Bonjour ! Voici un nouveau chapitre qui, je l'espère, vous plaira. Comme les cours ont repris, j'ai eu plus de mal à écrire, mais le voici tout de même. Bonne lecture et n'hésitez pas à me dire ce que vous en pensez !
CHAPITRE 9 - LES AMIS DU FILS BENNET.
Elizabeth descendit à temps les escaliers pour arriver au salon avant que Mr. Bingley n'entre dans la nouvelle maison londonienne des Bennet. Ce dernier avait prévenu Henry qu'il risquait de passer avant que les Bennet retournent dans le Hertfordshire, et il fit ce qu'il avait promis. Alors qu'une domestique venait servir le thé, Mr. Bingley commença à discuter avec Henry, puis avec Jane. Il avait été très présent la semaine passée, la petite compagnie des Bennet ayant été invitée à dîner chez les Bingley une fois et ce dernier venant prendre le thé chaque jour. Il était toujours rempli d'attention pour Jane, qui les lui rendait au mieux. Après quelques temps, alors que les Darcy n'allaient pas tarder à arriver, Charles s'approcha d'Henry.
« _Me permettrais-tu un entretien privé avec ta soeur ? Demanda Charles à voix basse, mais assez pour que toutes les personnes présentes l'entendent.
_Bien sûr, répondit Henry. Lizzie, j'ai quelque chose à te montrer dans la bibliothèque, veux tu bien venir ? »
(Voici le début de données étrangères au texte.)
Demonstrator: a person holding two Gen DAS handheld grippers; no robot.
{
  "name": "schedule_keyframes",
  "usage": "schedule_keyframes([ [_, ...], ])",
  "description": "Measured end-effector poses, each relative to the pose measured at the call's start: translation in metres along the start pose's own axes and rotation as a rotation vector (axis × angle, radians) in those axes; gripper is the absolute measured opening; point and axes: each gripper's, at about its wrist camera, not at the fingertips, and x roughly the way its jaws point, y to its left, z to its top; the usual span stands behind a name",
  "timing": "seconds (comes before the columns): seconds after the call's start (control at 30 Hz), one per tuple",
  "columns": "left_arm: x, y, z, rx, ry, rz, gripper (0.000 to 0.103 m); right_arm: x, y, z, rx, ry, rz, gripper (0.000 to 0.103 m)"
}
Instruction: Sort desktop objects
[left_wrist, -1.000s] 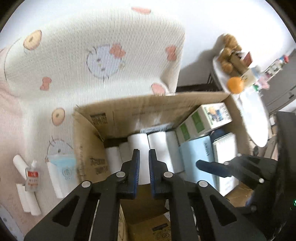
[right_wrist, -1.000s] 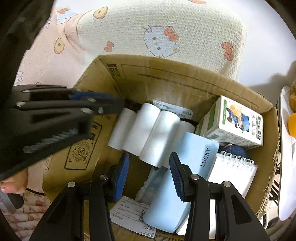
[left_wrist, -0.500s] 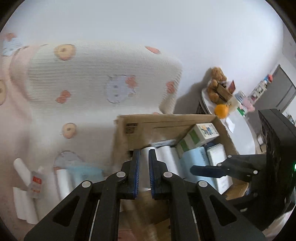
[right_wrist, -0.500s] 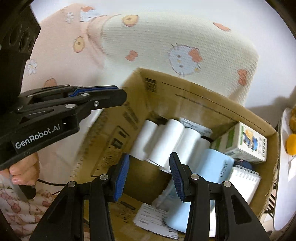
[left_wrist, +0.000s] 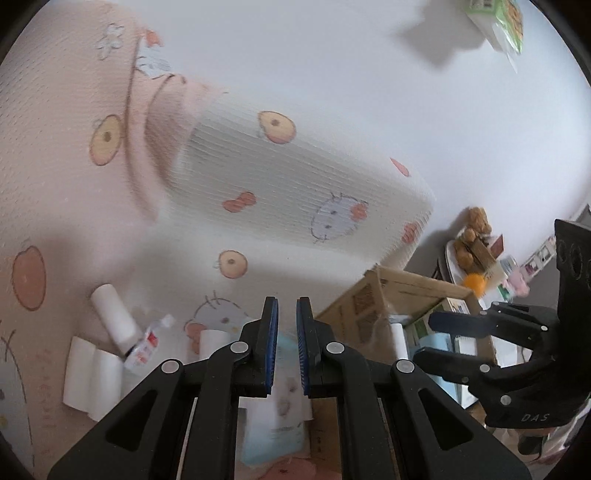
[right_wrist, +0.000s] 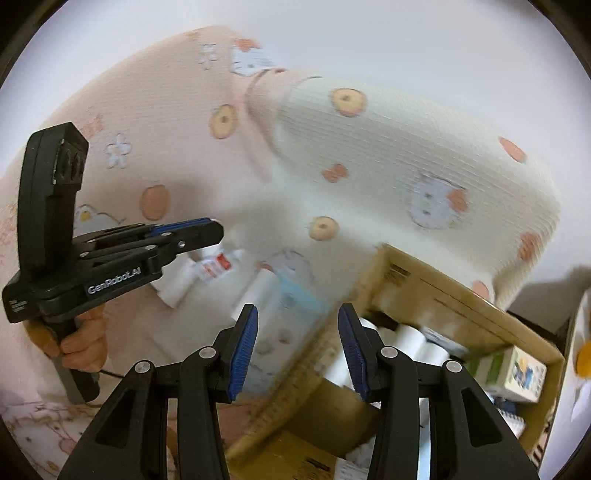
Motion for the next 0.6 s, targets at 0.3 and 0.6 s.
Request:
schedule_keyframes([
  [0.3, 0.032, 0.033, -0.031, -0.002, 0.094, -0.014, 0.016, 0.028, 0.017, 0.011, 0.071, 0.021, -0.014, 0.042],
  [0.6, 0.048, 0.089, -0.058, -0.121, 0.125, -0.127, 0.039, 0.073, 0.047, 0.015, 0.059, 0.087, -0.036, 0.042],
])
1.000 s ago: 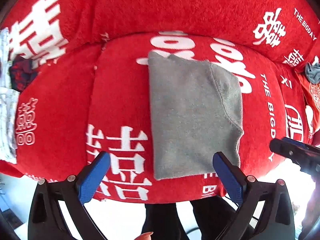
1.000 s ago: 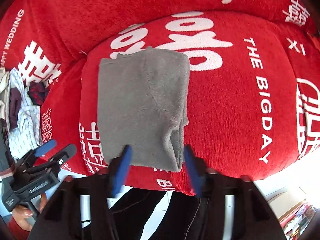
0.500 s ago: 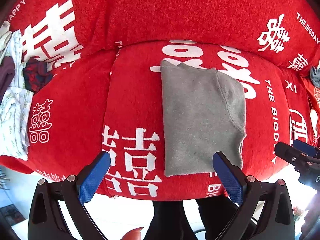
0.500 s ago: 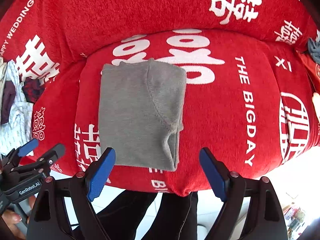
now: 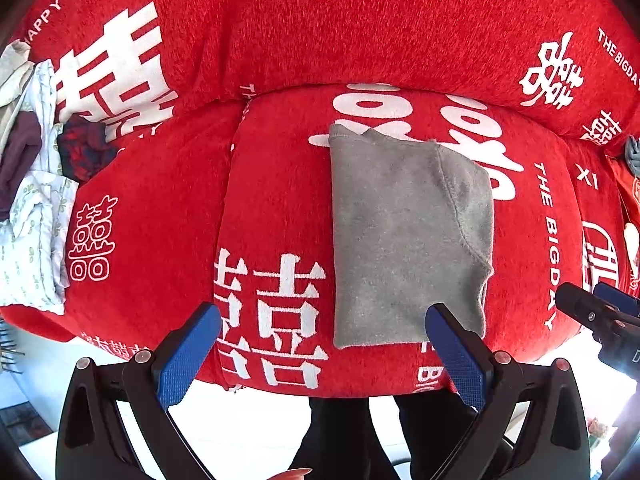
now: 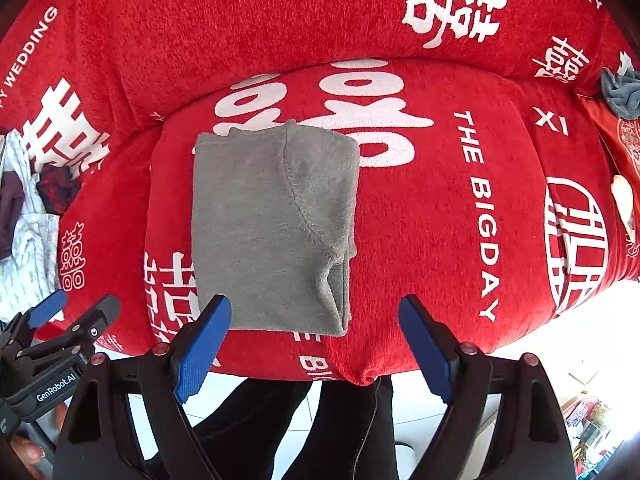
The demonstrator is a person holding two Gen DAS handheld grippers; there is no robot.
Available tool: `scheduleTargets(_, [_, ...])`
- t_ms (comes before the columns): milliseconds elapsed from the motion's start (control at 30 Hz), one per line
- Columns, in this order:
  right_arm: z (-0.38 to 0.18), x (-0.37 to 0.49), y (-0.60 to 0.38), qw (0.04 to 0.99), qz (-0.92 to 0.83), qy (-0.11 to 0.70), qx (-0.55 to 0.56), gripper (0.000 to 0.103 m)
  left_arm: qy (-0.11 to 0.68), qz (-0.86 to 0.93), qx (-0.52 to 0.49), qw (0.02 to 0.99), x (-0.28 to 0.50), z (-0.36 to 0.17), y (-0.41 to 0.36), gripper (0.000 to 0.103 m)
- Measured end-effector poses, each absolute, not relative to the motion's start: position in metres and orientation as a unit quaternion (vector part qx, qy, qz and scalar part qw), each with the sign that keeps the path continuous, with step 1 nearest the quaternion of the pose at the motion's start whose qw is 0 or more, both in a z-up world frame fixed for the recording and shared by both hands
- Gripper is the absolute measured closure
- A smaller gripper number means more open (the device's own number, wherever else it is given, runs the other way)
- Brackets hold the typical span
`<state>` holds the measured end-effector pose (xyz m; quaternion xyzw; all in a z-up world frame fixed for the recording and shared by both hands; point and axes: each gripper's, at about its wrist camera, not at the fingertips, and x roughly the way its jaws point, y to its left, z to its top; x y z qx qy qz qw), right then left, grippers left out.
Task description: Fold small clothes
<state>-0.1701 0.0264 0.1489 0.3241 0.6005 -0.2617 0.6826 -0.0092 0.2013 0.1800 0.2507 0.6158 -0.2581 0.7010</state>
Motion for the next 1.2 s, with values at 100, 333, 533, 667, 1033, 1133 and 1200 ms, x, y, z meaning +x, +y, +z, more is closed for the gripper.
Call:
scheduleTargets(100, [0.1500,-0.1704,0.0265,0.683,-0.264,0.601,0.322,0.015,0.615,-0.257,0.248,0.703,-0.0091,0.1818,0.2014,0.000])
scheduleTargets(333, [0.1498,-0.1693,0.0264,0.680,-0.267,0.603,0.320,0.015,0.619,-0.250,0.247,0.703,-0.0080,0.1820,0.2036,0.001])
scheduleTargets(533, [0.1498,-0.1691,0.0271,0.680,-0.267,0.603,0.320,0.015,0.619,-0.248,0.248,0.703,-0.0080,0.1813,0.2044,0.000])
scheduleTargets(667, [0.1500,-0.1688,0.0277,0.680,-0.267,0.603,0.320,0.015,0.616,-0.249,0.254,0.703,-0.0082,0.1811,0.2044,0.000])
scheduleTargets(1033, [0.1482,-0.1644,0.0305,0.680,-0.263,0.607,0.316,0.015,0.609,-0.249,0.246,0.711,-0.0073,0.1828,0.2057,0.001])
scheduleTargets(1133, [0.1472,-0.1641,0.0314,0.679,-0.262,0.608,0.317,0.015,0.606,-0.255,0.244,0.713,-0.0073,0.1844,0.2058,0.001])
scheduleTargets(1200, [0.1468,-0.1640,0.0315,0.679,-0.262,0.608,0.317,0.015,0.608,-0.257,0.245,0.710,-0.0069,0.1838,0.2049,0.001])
Elizabeth, après avoir lancé un regard encourageant à Jane, sortit à la suite de son frère, qui ferma la porte derrière eux. Cependant, au lieu d'aller dans la bibliothèque, ils s'assirent tous deux sur un banc dans le hall de la maison, en se mettant à rire, sous le regard surpris de deux servants. Ils reprirent assez vite contenance avant que Mr Darcy et sa soeur arrivent dans le hall. Après que chacun se fut salué, Henry raconta non sans rire ce qui avait sans aucun doute lieu dans le salon, mais cela ne fit rire que Georgiana, Elizabeth baissant difficilement le regard et Darcy la regardant avec peine. Il venait de remarquer qu'elle avait du être heurtée par le fait qu'il ne lui avait pas dit qu'ils n'allaient pas se revoir pendant deux mois, après toutes les émotions qui avaient pu naître en eux au cours de ce séjour à Londres. Des larmes montant aux yeux de Lizzie, elle s'excusa et partit dans la bibliothèque pour retrouver contenance, regardant par la fenêtre le petit jardin de leur propriété.
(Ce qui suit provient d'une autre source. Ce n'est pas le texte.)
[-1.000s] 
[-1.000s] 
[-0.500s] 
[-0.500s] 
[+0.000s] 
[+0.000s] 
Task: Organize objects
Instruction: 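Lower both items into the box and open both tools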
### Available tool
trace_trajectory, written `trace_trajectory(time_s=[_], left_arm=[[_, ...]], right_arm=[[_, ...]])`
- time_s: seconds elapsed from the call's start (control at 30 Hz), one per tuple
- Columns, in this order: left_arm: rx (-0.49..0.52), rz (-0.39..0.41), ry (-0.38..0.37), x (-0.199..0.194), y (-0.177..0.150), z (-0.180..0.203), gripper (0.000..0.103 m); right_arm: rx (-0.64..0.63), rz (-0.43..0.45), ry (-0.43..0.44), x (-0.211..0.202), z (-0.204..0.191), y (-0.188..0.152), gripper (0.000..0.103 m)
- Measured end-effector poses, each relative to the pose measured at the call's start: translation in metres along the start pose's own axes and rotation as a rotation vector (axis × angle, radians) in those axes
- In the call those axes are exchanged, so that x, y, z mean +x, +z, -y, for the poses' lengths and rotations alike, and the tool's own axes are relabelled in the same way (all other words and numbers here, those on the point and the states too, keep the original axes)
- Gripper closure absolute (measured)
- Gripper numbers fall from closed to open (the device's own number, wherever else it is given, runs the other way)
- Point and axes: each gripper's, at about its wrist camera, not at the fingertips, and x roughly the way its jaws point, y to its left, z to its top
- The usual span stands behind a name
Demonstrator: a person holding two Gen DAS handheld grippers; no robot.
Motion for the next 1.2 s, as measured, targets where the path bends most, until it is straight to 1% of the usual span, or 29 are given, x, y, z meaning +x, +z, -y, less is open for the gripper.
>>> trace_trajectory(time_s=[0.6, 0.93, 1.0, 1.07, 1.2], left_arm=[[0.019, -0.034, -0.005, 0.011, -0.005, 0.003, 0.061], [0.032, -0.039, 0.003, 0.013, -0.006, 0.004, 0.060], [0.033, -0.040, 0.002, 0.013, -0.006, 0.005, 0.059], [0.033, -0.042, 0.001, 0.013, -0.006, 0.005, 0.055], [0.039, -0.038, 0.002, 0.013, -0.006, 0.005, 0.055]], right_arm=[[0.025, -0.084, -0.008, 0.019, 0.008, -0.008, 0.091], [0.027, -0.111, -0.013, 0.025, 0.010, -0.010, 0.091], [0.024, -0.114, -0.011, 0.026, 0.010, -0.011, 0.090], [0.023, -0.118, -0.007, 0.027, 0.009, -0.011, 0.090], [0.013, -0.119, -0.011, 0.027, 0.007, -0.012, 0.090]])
Elle n'avait pas vu le regard que Darcy lui avait lancé, mais d'un coup, le futur mariage de sa soeur la heurtait. Elle était tellement heureuse pour Jane, que cette dernière ait pu accomplir ce qu'elles s'étaient promises petites : se marier que si l'amour le plus profond était ressenti dans les deux parties du couple. Mais d'un coup, alors qu'elle avait pensé un infime instant pouvoir espérer la même chose, voilà que tout s'écroulait.
Dans le hall, tout le monde avait observé Elizabeth partir avec surprise. Darcy ressentait en plus de cela de la honte et de la tristesse. Il sera le poing et se concentra sur son ami en faisant un sourire qui se voulait vrai. Mais Henry n'était pas dupe et avait remarqué ce qu'il s'était passé entre Darcy et Elizabeth quelques instants auparavant. Henry soupira de leur comportements respectifs et prit la parole pour demander à Georgiana si son séjour à Londres se passait bien.
« _À merveille, merci Mr. Bennet, sourit Georgiana. J'aimerais vous demander s'il est possible pour moi de garder une correspondance avec vos soeurs ?
_Je ne suis pas leur tuteur, hélas, mais je ne pense pas que mon père s'opposerait à une telle chose, vous avez tout le loisir de leur envoyer tout le courrier que vous souhaitez.
_Je vous en remercie grandement, dit Georgiana avant de diriger son regard vers la porte du salon qui s'ouvrait simultanément avec celle de la bibliothèque. »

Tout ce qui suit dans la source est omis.